While it has yet to spread far and wide, the pranking disease has come to Botswana and the country’s cultural servitude to South Africa (and the west) strongly suggests that this disease could soon become an epidemic. Sunday Standard reviewed three TikTok videos made locally. The first one is of a guy at some shopping mall who pretends to be about to throw up and rushes strangers passing by with blown-up cheeks of someone feeling nauseous. The second is of a girl in Gaborone, who is in the company of three co-conspirators. She calls up her boyfriend in Palapye on the phone to say that their relationship is not working and basically suggests a ménage à quatre on either end.

The third is of a stick-wielding man who shows up at the stall of a female street-hawker who sells a meat dish called mokwetjepe, which is comprised of pieces of meat and visceraSeemingly strength-testing the stick by beating it against the palm of his hand, he asks her menacingly: “Is it you?” Evidently traumatised, the woman seeks to delay what she believes is impending physical assault by pleading with the man.

“Wait first!” she says in English that mistranslates “Ema pele”, her voice and demeanour conveying the terror she feels. “Is she the one who prepares delicious mokwetjepe,” asks the man, his voice taking on new geniality much to the delight of the woman who reveals that she had earlier clashed with a male customer. The latter is significant in one vital respect: pranks that tether on the edge of physical violence are very popular. The latter means that for purposes of driving up viewership, more and more Batswana pranksters will be trying these sort of pranks.

A contributing factor will be Botswana’s cultural servitude to black South Africa. The species of the prank in question is gaining a lot of traction in South Africa and, as has been happening over the years, it is just a matter of time before the same thing happens in Botswana. This prank is also meant to do something else (provoke physical reaction) and here the issue transitions from fun to legal seriousness. In terms of Roman-Dutch law, provocation does not constitute a general defence in criminal cases but can play a mitigating factor to reduce the severity of a crime. What that means is that if someone responds by dislocating the jaw stranger of someone pretending to be vomiting on him with a good upper cut, there is no guarantee that he will get off scot-free because he was provoked.

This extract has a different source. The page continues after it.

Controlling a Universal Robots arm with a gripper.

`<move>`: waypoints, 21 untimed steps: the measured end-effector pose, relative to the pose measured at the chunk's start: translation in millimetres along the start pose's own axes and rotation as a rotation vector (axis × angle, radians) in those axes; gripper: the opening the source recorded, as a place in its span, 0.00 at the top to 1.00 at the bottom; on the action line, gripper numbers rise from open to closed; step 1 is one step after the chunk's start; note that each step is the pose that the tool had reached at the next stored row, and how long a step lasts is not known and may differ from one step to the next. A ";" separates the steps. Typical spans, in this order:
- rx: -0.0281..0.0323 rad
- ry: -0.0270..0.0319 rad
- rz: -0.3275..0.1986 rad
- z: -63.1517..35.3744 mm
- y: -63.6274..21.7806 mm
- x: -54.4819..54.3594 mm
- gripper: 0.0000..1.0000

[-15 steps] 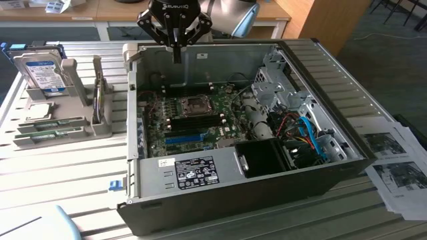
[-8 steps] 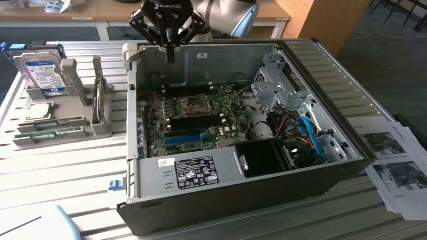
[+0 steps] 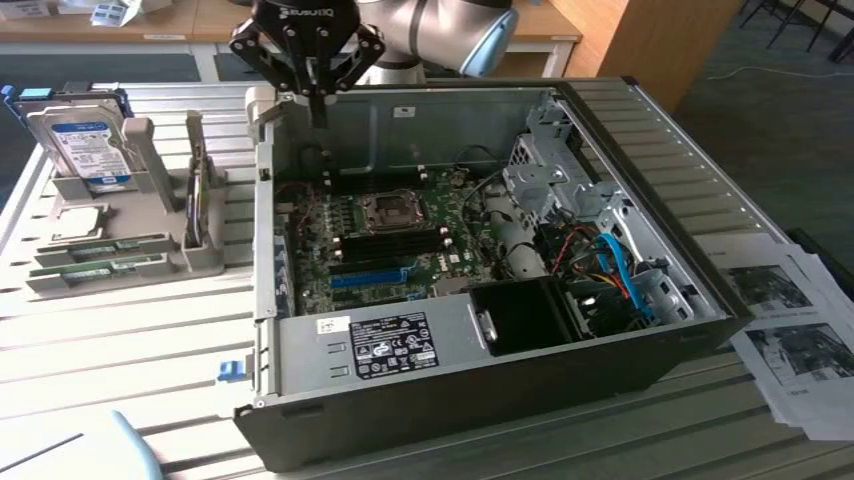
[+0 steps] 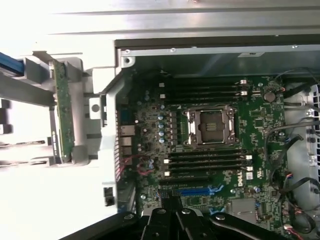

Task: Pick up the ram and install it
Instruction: 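Reach for the ram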

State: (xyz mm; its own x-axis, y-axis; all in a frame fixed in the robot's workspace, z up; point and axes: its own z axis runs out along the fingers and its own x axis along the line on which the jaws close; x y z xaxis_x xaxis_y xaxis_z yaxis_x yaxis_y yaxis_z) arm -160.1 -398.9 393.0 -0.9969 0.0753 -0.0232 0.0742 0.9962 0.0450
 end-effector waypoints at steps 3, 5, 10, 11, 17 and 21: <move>0.0001 0.0000 0.000 -0.3 -0.7 9.9 0.91; 0.0000 -0.0001 0.000 -0.4 -1.2 15.8 0.91; 0.0000 -0.0001 0.000 -0.8 -2.3 31.2 0.91; 0.0000 -0.0001 0.000 -0.9 -2.5 34.5 0.91; 0.0000 -0.0001 0.000 -1.3 -3.8 51.9 0.91; 0.0000 -0.0001 0.000 -1.6 -4.6 62.5 0.91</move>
State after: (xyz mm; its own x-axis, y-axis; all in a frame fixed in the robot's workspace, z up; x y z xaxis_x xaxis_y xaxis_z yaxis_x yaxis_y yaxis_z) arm -222.8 -398.9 393.0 -0.9969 0.0753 -0.0233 0.0742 0.9962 0.0450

Pleading provocation could actually prove intent and thus establish a motive to commit a crime. However, there are also cases in which courts have found that provocation justified physical violence. In summary, the case can go either way at a magistrate court but the less permissive indigenous kgotla (customary court) will look at the matter in a completely different way. The Setswana word for provocation is “borumulano.” Time will tell but there is no way in the world that a prankster can make a strong legal case at the kgotla on the basis of “borumulano.”

More than 98 percent of assault cases go to the kgotla and it is almost guaranteed that Botswana’s first physical assault occasioned by pranking will end up at the kgotla.